DIMERIC LOW-SPIN IRON(III) PHTHALOCYANINES - SYNTHESIS AND PROPERTIES OF FERROMAGNETICALLY COUPLED MU-OXODI(ACIDOPHTHALOCYANINATOFERRATES(III))

Mu-oxodi(phthalocyaninatoiron(III)) ([FePc2-)2O]) dissolved in pyridine reacts with different Tetra(n-butyl)ammonium salts yielding partly solvated Di(tetra(n-butyl)ammonium)-mu-oxodi(acidophthalocyaninatoferrates(III)) ((nBu4N)2[(Fe(X)Pc2-)2O]; X- = CN-, Im-, NCO-, NCS-, NO2-). The uv-vis. spectra show the typical B, Q, N and L regions of the Pc2- ligand scarcely influenced by the axial ligands X. In comparison with [(FePc2-)2O] mainly the B region is hypsochromically shifted due to strong excitonic coupling (> 3 kK). Two regions of weak absorbance at ca. 7.6-8.7 and 11.4-13.0 kK are assigned to trip-doublet transitions. The m.i.r. and resonance Raman spectra are dominated by the fundamental vibrations of the Pc2- ligand being characteristic for hexa-coordinated low-spin Fe(III) phthalocyanines. Internal vibrations of the ambident axial ligands X are in accordance with the proposed Fe-X bond. The i.r. active asym. (Fe-O-Fe) stretching vibration is observed in the region 631-690 cm-1. Fe-X stretching vibrations are only present in the f.i.r. spectra.
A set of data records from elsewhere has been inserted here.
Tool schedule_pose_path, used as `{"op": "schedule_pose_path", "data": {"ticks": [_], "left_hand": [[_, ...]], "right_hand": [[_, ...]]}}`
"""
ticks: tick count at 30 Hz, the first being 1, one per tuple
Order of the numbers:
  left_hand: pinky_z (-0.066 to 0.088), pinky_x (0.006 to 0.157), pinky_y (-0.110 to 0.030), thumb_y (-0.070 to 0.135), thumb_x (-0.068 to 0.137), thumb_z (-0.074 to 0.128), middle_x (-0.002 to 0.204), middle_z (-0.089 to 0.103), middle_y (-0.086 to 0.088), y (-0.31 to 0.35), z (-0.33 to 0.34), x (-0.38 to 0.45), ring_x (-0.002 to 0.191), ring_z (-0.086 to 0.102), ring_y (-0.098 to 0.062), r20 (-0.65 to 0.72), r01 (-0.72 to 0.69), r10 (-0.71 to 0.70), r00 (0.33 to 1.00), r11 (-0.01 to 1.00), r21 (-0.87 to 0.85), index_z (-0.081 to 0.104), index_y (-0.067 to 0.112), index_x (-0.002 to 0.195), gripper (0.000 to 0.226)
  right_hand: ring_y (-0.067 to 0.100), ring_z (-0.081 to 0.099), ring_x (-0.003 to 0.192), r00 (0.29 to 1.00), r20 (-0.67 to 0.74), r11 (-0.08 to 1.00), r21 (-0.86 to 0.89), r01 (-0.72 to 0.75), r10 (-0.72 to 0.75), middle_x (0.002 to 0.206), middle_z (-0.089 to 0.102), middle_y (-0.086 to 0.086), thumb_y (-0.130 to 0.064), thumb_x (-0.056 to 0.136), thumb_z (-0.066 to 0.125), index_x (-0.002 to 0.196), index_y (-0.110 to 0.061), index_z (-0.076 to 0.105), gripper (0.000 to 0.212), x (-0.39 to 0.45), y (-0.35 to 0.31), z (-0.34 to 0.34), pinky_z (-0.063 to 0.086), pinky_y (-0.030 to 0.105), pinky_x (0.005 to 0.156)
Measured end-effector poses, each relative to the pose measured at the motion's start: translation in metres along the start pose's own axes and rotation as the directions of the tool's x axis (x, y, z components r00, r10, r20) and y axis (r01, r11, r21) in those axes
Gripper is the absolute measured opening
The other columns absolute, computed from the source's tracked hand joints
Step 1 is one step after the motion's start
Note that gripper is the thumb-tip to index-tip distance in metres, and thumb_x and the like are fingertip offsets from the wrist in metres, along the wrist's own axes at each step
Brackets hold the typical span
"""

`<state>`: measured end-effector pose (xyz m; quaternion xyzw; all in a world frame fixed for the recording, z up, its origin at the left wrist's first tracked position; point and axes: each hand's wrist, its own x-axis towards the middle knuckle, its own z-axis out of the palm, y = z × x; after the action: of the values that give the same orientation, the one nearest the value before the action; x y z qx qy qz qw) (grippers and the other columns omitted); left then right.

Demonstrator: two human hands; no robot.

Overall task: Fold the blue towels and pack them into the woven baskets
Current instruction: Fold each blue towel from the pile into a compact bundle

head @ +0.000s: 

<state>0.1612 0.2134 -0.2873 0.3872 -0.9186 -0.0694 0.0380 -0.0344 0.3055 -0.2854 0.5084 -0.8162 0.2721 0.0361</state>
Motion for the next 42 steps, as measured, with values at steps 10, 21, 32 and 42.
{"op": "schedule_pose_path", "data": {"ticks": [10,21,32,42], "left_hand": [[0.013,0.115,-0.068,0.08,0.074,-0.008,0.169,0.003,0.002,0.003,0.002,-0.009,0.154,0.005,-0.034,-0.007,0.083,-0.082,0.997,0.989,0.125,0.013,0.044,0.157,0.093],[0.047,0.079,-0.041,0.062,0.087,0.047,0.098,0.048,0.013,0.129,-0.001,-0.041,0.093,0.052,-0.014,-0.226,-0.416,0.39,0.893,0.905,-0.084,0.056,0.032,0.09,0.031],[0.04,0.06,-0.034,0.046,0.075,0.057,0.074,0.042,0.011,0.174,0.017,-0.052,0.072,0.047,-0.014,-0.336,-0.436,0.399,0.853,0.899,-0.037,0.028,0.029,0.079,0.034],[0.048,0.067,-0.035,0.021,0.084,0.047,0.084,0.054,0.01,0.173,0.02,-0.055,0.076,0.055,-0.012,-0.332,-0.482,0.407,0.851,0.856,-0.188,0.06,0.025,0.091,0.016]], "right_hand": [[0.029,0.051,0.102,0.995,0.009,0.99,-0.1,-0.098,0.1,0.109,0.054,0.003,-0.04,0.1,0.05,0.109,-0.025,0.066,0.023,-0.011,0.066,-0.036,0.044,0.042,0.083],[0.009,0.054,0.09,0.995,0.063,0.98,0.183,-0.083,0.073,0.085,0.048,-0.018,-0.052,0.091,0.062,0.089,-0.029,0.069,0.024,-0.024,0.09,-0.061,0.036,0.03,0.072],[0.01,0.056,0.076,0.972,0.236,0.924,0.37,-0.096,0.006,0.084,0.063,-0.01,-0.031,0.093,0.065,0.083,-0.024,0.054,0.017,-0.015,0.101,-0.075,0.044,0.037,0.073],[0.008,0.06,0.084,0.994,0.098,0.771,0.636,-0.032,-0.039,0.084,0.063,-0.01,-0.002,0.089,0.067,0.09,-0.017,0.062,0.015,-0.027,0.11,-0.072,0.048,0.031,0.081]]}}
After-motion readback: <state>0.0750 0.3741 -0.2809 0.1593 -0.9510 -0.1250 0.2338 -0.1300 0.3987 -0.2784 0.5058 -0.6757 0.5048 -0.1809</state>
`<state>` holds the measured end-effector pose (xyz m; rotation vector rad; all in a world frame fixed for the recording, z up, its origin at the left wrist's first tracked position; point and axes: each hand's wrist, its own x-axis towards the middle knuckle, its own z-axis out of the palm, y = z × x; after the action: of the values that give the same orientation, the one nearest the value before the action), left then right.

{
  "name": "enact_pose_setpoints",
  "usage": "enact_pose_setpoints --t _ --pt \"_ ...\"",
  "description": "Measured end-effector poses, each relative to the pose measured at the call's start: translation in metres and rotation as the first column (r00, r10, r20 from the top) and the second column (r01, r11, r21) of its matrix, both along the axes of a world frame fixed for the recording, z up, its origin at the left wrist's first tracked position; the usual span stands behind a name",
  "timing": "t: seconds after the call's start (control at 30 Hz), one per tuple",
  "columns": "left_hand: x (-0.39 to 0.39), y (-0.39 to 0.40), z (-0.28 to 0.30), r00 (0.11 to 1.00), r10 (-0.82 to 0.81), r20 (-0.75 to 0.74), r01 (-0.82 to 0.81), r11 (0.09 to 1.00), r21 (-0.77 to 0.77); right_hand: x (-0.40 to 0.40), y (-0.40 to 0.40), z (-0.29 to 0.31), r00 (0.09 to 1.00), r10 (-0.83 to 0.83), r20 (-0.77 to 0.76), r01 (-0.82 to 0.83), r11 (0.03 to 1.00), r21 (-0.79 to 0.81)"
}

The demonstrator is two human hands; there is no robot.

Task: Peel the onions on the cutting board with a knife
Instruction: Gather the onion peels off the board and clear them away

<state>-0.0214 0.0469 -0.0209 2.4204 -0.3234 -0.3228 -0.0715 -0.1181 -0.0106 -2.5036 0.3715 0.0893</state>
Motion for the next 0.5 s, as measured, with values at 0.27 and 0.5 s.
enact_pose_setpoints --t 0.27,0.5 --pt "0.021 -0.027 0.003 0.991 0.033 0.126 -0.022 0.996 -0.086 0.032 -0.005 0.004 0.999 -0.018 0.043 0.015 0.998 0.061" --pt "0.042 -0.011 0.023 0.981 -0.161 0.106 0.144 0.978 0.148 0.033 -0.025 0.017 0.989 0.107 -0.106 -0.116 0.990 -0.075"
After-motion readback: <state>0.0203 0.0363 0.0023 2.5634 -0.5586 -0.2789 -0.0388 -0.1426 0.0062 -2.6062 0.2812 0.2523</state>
The magnetic properties and Mossbauer spectra are interpreted in terms of an electronic model which assumes that a S' = 1 ground state arises from strong ferromagnetic coupling of the low-spin Fe(III) centres. Both spin-Hamiltonian and ligand-field models have been employed to fit the variable temperature susceptibility data. These low-spin mu-oxo Fe(III) dimers are rare compared to the many known examples of coupled high-spin species including the parent, [(FePc2-)2O].